■ Requirement ■
The expected answer is a copy of every line in the listing that has the word "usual".

■ Listed records ■
□ □ □ □ □
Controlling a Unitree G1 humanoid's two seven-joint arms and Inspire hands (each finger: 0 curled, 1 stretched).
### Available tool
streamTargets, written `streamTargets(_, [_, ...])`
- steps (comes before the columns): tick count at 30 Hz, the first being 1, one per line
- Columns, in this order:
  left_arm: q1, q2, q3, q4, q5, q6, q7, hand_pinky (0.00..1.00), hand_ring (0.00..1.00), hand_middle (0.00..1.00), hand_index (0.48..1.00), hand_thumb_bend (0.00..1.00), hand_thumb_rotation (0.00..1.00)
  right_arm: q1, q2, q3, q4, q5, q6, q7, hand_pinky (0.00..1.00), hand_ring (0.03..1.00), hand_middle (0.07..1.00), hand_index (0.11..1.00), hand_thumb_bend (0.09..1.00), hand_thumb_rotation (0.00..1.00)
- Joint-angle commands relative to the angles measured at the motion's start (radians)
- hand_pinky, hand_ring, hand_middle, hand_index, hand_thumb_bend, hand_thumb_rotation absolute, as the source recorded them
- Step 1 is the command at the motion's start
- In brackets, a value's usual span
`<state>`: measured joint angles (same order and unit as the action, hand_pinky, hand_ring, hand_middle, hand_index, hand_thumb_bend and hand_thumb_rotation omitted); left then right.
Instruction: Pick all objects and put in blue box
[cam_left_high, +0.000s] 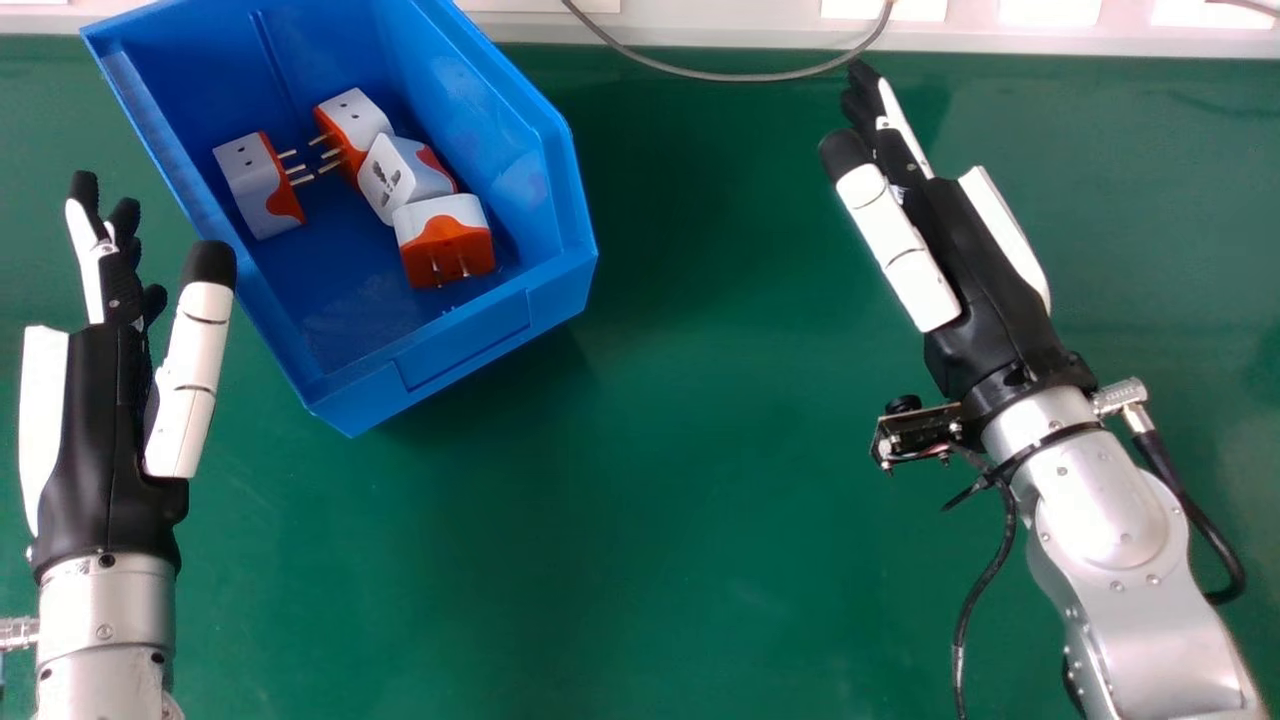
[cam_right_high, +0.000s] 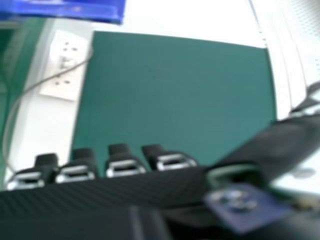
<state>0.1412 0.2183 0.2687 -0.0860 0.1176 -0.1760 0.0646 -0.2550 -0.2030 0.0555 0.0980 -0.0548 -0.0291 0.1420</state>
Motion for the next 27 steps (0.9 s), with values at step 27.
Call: streamTargets(27, [-0.076,0.010,-0.006,0.066,-0.035,-0.019,-0.002,0.95,1.00,1.00,1.000,0.53,1.00,-0.121,-0.108,-0.112,0.002,0.091,0.281,0.146,0.98,1.000,1.000,1.000,0.357,1.00])
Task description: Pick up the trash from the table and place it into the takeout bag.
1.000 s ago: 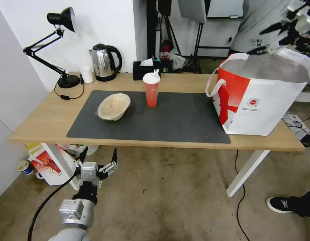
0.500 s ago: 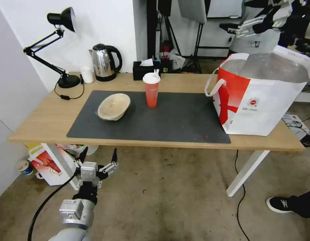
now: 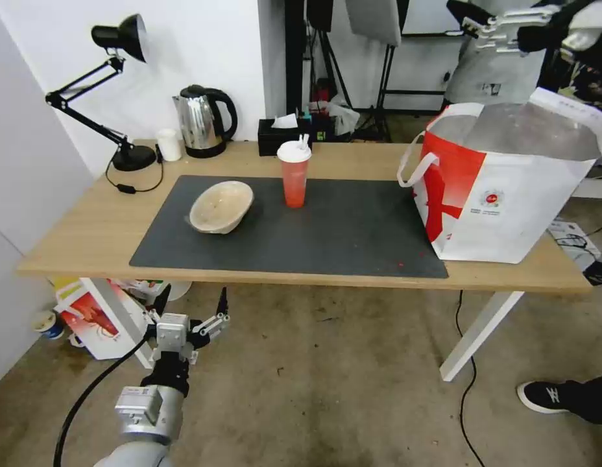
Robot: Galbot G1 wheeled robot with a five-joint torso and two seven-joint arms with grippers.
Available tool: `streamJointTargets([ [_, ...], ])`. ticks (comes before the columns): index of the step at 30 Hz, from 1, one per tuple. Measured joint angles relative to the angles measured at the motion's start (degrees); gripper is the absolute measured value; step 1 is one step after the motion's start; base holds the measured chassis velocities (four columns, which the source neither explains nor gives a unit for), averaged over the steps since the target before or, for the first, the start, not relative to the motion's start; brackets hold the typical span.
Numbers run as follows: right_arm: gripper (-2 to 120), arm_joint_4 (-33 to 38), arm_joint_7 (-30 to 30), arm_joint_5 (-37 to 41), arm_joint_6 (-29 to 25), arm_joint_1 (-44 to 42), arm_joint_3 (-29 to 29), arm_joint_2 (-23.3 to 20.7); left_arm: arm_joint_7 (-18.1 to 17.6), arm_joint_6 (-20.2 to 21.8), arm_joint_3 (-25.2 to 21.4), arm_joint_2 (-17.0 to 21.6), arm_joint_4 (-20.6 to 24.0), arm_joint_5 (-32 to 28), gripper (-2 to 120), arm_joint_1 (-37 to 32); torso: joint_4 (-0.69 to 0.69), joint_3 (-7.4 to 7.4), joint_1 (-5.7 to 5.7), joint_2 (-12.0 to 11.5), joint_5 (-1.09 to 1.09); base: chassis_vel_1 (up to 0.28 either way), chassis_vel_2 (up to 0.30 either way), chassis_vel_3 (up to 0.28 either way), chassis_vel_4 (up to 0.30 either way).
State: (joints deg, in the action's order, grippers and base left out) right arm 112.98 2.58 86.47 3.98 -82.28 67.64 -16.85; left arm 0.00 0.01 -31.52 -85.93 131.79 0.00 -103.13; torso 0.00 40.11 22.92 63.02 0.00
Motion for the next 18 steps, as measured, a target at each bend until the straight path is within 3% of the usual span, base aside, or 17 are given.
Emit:
streamJointTargets([
  [5,100,6.68,-6.25,-1.03,-2.52,1.45,0.65,5.93,0.00,0.00,0.01,-0.01,0.00,0.00,100,0.00,0.01,-0.01,0.00,0.00,-0.01,0.000,0.000,0.000,0.000],
  [9,100,15.24,-12.38,-6.82,-5.48,1.64,0.65,15.76,0.00,-0.01,0.01,-0.01,0.00,0.00,100,0.00,-0.01,-0.01,-0.01,0.00,0.03,0.000,0.000,0.000,0.000],
  [10,100,15.24,-12.38,-6.82,-5.48,1.64,0.65,15.76,0.00,-0.01,0.01,-0.01,0.00,0.00,100,0.00,-0.01,-0.01,-0.01,0.00,0.03,0.000,0.000,0.000,0.000],
  [13,100,20.94,-15.69,-14.76,-7.10,0.15,0.66,25.97,0.00,0.00,0.01,-0.01,0.00,0.00,100,0.00,0.01,0.00,0.00,0.00,0.00,0.000,0.000,0.000,0.000],
  [14,100,20.94,-15.69,-14.76,-7.10,0.15,0.66,25.97,0.00,0.00,0.01,-0.01,0.00,0.00,100,0.00,0.01,0.00,0.00,0.00,0.00,0.000,0.000,0.000,0.000],
  [16,100,24.78,-16.58,-19.57,-7.91,-1.65,0.58,34.22,0.00,0.00,0.01,-0.01,0.00,0.00,100,0.00,-0.01,0.00,-0.01,0.00,0.01,0.000,0.000,0.000,0.000],
  [17,100,24.78,-16.58,-19.57,-7.91,-1.65,0.58,34.22,0.00,0.00,0.01,-0.01,0.00,0.00,100,0.00,-0.01,0.00,-0.01,0.00,0.01,0.000,0.000,0.000,0.000],
  [18,100,26.43,-16.98,-21.51,-8.45,-2.22,0.49,36.89,0.00,-0.01,0.00,0.00,0.00,0.00,100,0.00,0.01,0.00,0.00,0.01,-0.02,0.000,0.000,0.000,0.000],
])
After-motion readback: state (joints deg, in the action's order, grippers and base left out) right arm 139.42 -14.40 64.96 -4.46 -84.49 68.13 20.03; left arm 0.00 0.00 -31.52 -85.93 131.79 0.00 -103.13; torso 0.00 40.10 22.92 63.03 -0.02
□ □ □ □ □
■ Answer section ■
- In brackets, a value's usual span
Motion for the next 18 steps, as measured, a target at each bend until the straight path is within 3% of the usual span, base aside, or 17 are given.

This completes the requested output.